Musician Jeff Parker states he is a fan of this "gorgeous, diverse, exploratory and nuanced" record. Composer Jessika Kenney, who has partnered with Sarah Davachi and Sunn O))), heard Williams play while attending school in Seattle in the 1990s, and was captivated by the intensity of her music, but was largely unaware of her surreal-sounding prepared piano until this release. Shortly after seeing Williams live, she traveled to Indonesia, in search of "the dreamlike quality of improvised singing of the Javanese gamelan," she recalls. "Currently, that feels completely natural as a link with her. I only wish it was familiar to me then."

Artistic Forebears

These modified tones have technical precursors: think of John Cage’s altered keyboards, or the radical techniques of idiosyncratic composer Henry Cowell. The notable aspect is how masterfully she blends these innovative timbres with her own jazzy lexicon at the keyboard. The language hardly ever strays from that which she developed in a body of work extending to more than 80 albums, so that the new psychedelically coloured sounds are driven by the fizzy energy of an performer in total mastery. It’s thrilling stuff.

An Eternal Tinkerer

Williams consistently tinkered with the piano. "When I played, I visualized colors," she reportedly said. She was given her first home piano in 1954. Through her online journal, she recounted the tale of her first "disassembling" – "a practice I continued for all pianos," she noted: Williams detached a panel from below the piano’s keyboard, and put it on the floor next to her stool. "Requiring percussion, my left foot acted as the hi-hat," she stated.

Initially, Williams studied classical piano at the Peabody Conservatory. Youthful exposures with the standard canon led her to Rachmaninov; she brought his famous Prelude in C minor to her piano teacher, who reprimanded her for embellishing a section. However, he detected her potential: the next week, he introduced her to Dave Brubeck to play. She figured out his Take Five within a week.

Jazz World Disillusionment

Brubeck would later refer to Williams "one of the greatest pianists I have ever heard," and McCoy Tyner was equally admiring. Williams’ 2004 Grammy-nominated album Live at Yoshi’s, Vol 1, displays her deep absorption in jazz history, plus her trademark playful pianistic wit. Yet, despite her dedicated efforts to study the genre – first, to the contemporary approaches of Coltrane, Miles and Dolphy, before tracing a path back to Monk and Garner to Fats Waller and James P Johnson – she soon grew disillusioned with the jazz world.

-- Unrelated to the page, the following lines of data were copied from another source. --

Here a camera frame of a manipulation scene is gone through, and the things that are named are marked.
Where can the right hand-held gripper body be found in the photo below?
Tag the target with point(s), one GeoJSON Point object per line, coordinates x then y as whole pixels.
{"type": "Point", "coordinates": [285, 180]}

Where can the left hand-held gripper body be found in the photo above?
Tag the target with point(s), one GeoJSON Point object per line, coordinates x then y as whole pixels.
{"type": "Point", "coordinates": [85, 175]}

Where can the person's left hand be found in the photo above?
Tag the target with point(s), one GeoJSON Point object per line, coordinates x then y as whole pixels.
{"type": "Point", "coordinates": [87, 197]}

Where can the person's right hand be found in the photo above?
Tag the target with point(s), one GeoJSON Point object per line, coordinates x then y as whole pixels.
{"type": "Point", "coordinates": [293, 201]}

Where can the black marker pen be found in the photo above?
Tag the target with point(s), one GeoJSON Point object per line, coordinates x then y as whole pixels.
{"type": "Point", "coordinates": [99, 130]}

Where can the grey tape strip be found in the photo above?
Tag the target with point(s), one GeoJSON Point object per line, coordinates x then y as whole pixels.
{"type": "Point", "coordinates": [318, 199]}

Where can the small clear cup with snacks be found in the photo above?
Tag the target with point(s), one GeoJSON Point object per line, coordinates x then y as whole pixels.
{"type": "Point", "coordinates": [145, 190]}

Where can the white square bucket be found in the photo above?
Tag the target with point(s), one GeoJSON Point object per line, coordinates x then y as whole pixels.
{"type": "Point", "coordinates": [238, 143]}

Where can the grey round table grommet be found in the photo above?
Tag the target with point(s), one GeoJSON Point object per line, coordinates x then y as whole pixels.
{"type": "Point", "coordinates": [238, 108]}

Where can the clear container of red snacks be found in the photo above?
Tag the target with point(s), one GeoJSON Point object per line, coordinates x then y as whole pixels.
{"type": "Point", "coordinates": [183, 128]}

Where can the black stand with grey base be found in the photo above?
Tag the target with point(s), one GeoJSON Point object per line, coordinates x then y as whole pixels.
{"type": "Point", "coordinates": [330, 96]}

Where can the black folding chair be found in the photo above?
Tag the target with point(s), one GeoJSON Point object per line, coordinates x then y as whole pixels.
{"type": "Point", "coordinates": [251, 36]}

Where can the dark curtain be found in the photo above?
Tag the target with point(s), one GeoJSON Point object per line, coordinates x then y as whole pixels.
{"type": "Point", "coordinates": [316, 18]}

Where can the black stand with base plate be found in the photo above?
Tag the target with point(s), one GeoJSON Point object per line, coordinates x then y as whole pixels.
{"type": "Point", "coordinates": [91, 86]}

After moving from Philadelphia to San Francisco, Williams encountered the great Mary Lou Williams. Encouraged by the senior musician's advice ("Don’t ever let anyone stop you"), she became a forceful, open critic of her scene: of the low wages, the jazz "male-dominated sphere," the "typical jazz socializing" – namely smoking and drinking as the key way of securing work – and of a corporate industry riding on the coattails of financially strained musicians.

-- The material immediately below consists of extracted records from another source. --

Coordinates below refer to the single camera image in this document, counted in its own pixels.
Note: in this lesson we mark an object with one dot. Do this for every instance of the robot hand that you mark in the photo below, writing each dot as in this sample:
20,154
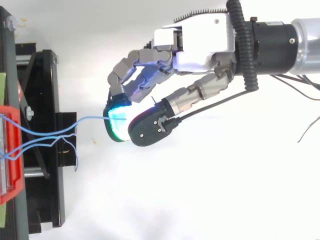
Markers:
200,37

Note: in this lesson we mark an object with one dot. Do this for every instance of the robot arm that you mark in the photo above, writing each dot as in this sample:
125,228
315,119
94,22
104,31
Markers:
280,47

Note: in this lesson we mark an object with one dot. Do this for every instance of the red bin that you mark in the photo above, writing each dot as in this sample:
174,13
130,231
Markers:
15,150

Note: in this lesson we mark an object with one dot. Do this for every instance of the black stand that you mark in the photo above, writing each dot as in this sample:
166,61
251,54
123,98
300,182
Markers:
47,100

"I am repeatedly disappointed at the reality of the ‘jazz world’ and its incapacity to coordinate, express, and advocate for a set, any set, of fundamental principles," she penned in the sleeve text to her 2008 release Deep Monk. Likewise, the writing on her blog was eclectic, direct, openly political and feminist, though she rarely discussed her experiences as a trans individual. As one critic noted: "To add to the sexism … that chased her from her preferred musical arena for a period, imagine what kind of inhumane bullshit she must have suffered as a trans woman in the jazz scene of the early 80s."

A Journey of Independence

The artist's trajectory arced towards self-sufficiency. Subsequent to a stint in the vibrant Bay Area scene, she lived in smaller cities such as Sacramento and Santa Cruz, moving to Portland in 1991, and later moving smaller still, to Yakima, Washington State, in the 2010s. Williams saw early on the immense possibilities of the internet

Robert Martin
Robert Martin

A seasoned gaming analyst with over a decade of experience in online casinos, specializing in strategy guides and industry trends.